● TASK PROMPT
Begin at the line below that has "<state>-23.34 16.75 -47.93" and stop after the line that has "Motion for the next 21". Please restate only those lines, word for word.

[Records from a dataset]
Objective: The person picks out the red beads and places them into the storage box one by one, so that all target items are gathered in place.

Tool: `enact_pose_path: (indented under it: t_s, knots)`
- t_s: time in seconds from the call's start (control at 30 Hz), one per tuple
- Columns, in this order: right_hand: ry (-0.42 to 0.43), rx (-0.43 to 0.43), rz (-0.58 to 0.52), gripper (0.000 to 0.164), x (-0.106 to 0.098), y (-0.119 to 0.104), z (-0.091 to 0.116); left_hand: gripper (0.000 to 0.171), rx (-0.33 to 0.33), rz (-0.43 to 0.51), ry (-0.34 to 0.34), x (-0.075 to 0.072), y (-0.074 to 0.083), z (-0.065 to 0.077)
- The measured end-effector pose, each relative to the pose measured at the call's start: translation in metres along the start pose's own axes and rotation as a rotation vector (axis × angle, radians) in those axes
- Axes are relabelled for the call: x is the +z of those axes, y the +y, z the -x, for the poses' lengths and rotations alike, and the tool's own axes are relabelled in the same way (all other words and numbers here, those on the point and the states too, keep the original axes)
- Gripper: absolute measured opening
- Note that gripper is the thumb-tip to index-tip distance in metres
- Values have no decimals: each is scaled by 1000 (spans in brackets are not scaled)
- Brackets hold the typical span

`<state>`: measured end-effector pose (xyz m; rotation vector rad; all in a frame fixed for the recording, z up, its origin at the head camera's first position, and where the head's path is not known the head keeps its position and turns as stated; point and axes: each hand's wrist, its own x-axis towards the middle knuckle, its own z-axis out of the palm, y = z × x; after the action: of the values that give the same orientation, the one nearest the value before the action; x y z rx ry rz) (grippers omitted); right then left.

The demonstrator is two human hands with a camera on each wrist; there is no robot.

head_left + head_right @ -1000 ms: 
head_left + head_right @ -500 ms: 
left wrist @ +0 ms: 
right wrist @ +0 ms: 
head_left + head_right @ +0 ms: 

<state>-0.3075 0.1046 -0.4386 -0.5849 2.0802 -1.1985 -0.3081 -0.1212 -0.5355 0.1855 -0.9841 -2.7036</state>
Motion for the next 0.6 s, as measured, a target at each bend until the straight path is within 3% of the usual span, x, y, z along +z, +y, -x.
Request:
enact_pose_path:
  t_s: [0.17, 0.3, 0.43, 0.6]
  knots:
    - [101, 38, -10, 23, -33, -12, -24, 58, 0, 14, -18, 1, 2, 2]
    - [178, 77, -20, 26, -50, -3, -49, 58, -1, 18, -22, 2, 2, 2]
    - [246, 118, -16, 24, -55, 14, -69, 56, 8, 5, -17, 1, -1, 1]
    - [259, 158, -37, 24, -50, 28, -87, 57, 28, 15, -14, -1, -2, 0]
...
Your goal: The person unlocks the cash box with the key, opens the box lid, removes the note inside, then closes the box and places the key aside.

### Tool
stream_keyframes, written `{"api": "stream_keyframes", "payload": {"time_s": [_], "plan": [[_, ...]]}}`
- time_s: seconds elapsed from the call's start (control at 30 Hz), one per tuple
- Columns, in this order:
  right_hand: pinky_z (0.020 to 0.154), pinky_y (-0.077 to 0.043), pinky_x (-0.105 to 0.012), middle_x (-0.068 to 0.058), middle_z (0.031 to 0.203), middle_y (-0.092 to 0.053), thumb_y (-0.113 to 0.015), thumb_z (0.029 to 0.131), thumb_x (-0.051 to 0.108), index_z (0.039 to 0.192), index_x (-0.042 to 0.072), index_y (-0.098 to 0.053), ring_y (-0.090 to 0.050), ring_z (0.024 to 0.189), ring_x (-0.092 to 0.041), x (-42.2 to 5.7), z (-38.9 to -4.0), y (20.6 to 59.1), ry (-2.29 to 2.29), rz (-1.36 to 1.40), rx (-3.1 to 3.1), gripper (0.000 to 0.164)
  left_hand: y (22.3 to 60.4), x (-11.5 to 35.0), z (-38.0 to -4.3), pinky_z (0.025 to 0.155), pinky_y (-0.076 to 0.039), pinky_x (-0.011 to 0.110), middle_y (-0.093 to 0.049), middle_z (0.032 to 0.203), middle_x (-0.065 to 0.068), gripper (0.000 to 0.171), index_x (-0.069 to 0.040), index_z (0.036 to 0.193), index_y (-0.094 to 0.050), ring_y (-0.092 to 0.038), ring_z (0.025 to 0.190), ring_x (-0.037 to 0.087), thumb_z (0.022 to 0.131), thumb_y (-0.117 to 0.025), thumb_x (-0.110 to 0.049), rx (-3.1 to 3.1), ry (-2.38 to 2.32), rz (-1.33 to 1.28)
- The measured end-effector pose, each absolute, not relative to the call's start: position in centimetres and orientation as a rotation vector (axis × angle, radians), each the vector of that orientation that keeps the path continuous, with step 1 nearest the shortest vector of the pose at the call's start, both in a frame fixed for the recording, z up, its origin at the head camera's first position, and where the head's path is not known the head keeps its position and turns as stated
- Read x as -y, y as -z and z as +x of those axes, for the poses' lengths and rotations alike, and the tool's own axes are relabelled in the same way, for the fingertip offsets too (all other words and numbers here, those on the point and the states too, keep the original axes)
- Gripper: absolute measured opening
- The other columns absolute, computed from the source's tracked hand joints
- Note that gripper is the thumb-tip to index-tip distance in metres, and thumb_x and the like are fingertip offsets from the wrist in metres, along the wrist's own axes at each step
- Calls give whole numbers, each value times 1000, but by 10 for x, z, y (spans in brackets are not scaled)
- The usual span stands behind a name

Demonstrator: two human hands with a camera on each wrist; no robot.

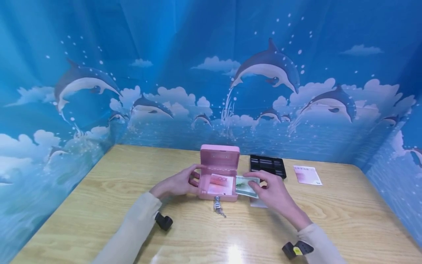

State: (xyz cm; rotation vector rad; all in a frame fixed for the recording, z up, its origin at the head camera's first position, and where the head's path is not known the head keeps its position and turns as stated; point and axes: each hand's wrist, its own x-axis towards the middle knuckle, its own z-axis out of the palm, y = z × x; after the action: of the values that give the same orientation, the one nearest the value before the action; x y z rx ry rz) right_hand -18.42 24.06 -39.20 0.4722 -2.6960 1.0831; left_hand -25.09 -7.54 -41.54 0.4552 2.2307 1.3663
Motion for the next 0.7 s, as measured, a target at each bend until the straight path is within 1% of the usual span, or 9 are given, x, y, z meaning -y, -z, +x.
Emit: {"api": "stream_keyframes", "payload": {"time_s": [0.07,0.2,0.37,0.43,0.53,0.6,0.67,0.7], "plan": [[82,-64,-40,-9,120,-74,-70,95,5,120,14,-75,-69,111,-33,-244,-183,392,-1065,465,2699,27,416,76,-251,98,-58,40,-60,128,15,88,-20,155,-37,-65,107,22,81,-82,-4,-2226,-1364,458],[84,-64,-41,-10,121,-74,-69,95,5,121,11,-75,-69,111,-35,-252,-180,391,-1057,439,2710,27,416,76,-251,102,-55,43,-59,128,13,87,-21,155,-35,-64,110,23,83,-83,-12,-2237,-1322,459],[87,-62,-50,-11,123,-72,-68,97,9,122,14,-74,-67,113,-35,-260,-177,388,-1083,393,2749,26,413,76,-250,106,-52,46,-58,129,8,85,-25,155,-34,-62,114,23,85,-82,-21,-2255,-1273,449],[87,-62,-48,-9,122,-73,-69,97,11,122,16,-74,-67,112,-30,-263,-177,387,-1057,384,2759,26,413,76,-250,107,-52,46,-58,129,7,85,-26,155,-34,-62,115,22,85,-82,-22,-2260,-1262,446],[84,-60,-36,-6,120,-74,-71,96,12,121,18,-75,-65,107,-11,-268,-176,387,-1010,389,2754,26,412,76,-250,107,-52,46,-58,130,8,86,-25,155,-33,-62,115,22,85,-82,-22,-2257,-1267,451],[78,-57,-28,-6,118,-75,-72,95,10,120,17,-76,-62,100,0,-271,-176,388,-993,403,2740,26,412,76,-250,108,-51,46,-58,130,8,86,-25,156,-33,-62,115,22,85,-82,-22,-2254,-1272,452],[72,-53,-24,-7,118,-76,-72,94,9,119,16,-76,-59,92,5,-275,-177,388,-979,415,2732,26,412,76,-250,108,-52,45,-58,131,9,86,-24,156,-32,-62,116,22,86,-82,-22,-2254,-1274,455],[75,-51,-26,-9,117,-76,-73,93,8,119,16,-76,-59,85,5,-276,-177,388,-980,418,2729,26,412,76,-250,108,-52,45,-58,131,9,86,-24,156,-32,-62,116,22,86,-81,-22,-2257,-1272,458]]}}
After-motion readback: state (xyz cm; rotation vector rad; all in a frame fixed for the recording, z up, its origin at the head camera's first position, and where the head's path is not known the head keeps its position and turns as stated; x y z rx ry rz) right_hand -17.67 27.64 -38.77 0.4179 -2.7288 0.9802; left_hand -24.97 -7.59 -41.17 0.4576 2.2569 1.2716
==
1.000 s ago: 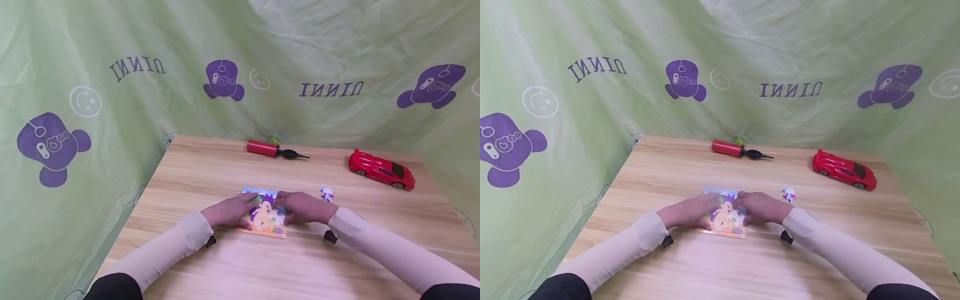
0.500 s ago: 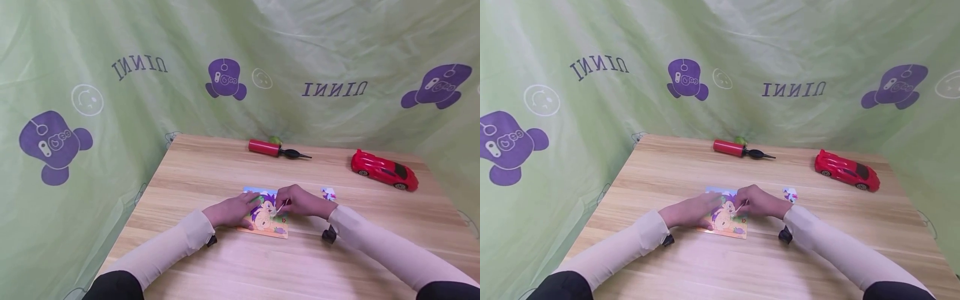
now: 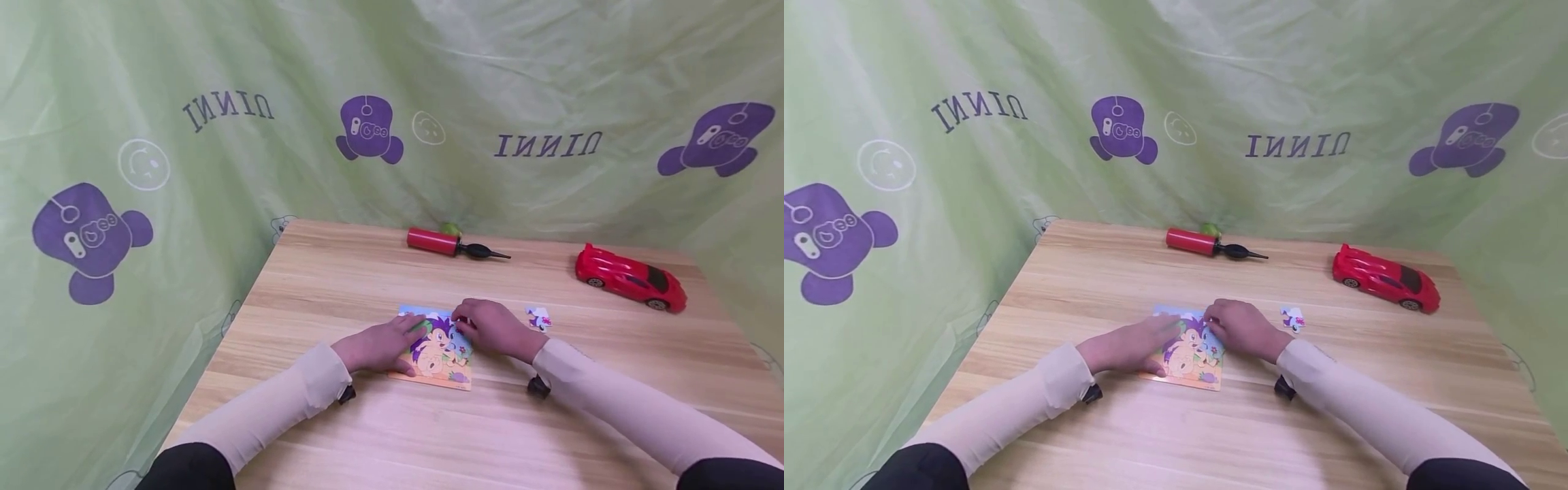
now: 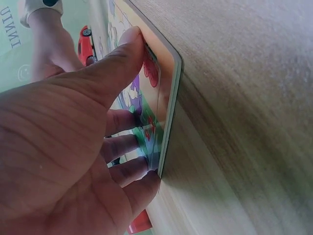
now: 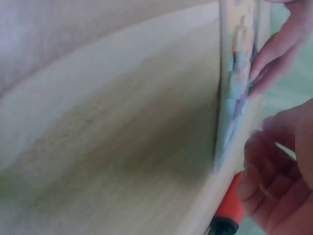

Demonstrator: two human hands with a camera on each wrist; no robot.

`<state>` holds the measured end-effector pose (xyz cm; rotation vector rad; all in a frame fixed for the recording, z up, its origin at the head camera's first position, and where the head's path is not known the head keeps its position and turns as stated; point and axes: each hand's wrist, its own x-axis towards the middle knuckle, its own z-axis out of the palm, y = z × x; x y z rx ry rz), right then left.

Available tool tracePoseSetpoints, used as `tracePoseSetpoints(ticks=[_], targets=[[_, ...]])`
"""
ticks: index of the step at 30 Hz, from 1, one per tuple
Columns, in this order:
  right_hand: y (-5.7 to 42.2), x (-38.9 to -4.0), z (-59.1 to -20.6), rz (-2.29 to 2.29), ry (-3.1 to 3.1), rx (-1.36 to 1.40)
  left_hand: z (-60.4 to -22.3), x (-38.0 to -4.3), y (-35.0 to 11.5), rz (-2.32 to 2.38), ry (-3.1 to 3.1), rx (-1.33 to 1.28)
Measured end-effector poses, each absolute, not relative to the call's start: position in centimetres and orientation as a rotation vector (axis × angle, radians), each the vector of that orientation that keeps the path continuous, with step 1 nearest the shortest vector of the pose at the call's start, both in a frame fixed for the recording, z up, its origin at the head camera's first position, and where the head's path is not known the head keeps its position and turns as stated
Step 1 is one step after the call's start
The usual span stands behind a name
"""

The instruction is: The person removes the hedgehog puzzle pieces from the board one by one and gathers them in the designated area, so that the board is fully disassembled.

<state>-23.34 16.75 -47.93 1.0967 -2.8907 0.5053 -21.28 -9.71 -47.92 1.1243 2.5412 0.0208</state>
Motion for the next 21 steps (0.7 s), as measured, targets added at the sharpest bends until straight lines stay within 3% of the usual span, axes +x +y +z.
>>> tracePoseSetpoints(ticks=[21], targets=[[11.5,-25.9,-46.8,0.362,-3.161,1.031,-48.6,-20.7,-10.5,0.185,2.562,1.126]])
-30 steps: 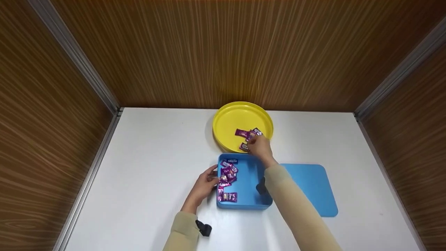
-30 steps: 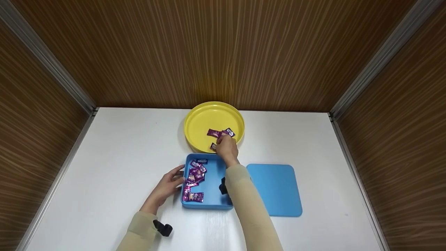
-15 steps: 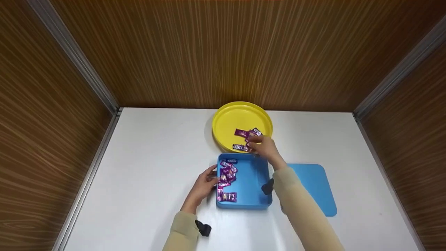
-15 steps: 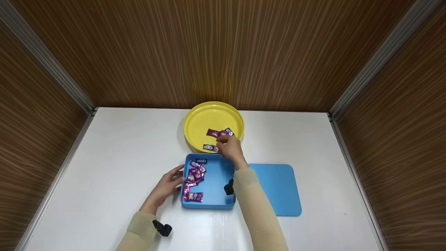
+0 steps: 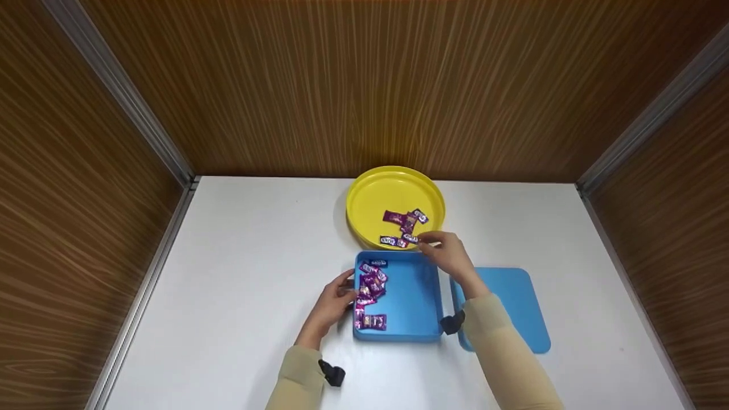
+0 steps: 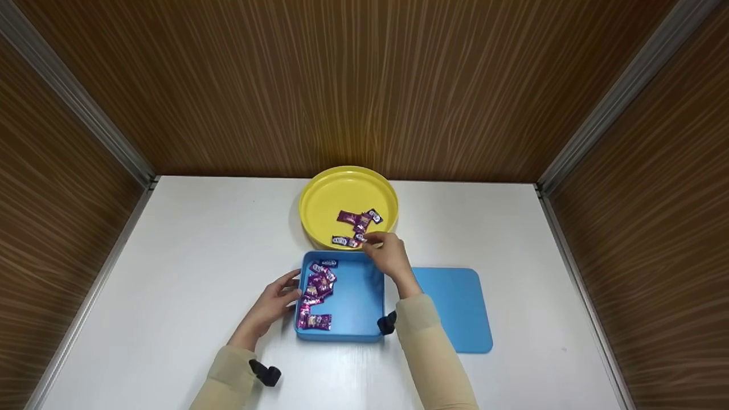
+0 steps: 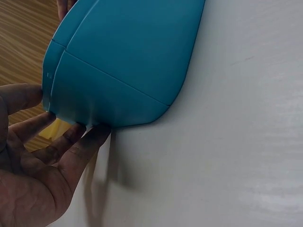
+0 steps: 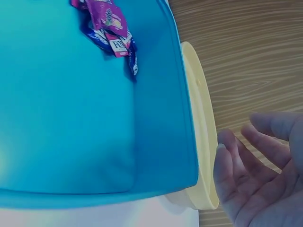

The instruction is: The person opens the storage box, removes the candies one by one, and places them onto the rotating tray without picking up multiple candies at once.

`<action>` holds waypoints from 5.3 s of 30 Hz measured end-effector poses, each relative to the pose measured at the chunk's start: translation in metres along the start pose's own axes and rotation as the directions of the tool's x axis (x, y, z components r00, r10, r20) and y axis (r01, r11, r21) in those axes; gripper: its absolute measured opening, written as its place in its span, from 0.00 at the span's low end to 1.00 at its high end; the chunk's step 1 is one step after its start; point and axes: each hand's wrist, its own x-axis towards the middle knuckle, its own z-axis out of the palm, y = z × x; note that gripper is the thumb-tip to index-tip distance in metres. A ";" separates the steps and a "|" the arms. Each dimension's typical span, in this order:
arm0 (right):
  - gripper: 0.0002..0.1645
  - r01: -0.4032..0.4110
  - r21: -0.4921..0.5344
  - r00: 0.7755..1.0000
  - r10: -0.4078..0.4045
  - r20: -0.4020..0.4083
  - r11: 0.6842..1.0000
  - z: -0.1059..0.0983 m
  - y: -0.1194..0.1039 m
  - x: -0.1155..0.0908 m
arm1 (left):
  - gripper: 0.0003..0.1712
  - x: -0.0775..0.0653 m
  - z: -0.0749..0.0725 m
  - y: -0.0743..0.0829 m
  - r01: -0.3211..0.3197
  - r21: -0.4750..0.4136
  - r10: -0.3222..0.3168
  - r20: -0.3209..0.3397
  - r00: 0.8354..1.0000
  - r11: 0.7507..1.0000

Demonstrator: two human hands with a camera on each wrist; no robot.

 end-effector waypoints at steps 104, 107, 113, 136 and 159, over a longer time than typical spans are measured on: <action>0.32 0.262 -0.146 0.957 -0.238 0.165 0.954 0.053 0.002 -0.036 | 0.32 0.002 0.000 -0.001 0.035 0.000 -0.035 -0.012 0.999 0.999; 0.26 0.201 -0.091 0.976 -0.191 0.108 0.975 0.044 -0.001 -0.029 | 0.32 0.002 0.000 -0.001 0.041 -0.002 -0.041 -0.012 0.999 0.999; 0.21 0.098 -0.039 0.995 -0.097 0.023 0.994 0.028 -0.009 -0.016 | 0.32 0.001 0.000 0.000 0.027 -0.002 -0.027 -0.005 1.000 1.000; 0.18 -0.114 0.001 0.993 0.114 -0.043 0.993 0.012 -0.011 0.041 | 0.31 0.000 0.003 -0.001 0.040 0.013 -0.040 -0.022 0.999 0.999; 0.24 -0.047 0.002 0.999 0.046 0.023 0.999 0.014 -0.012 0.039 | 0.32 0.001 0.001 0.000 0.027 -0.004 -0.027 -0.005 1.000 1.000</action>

● TASK SOLUTION
<state>-23.34 16.75 -47.93 1.0967 -2.8907 0.5053 -21.28 -9.71 -47.92 1.1243 2.5412 0.0208</state>
Motion for the next 21 steps (0.7 s), as measured, targets added at the sharpest bends until straight lines stay within 3% of the usual span, axes +x +y +z.

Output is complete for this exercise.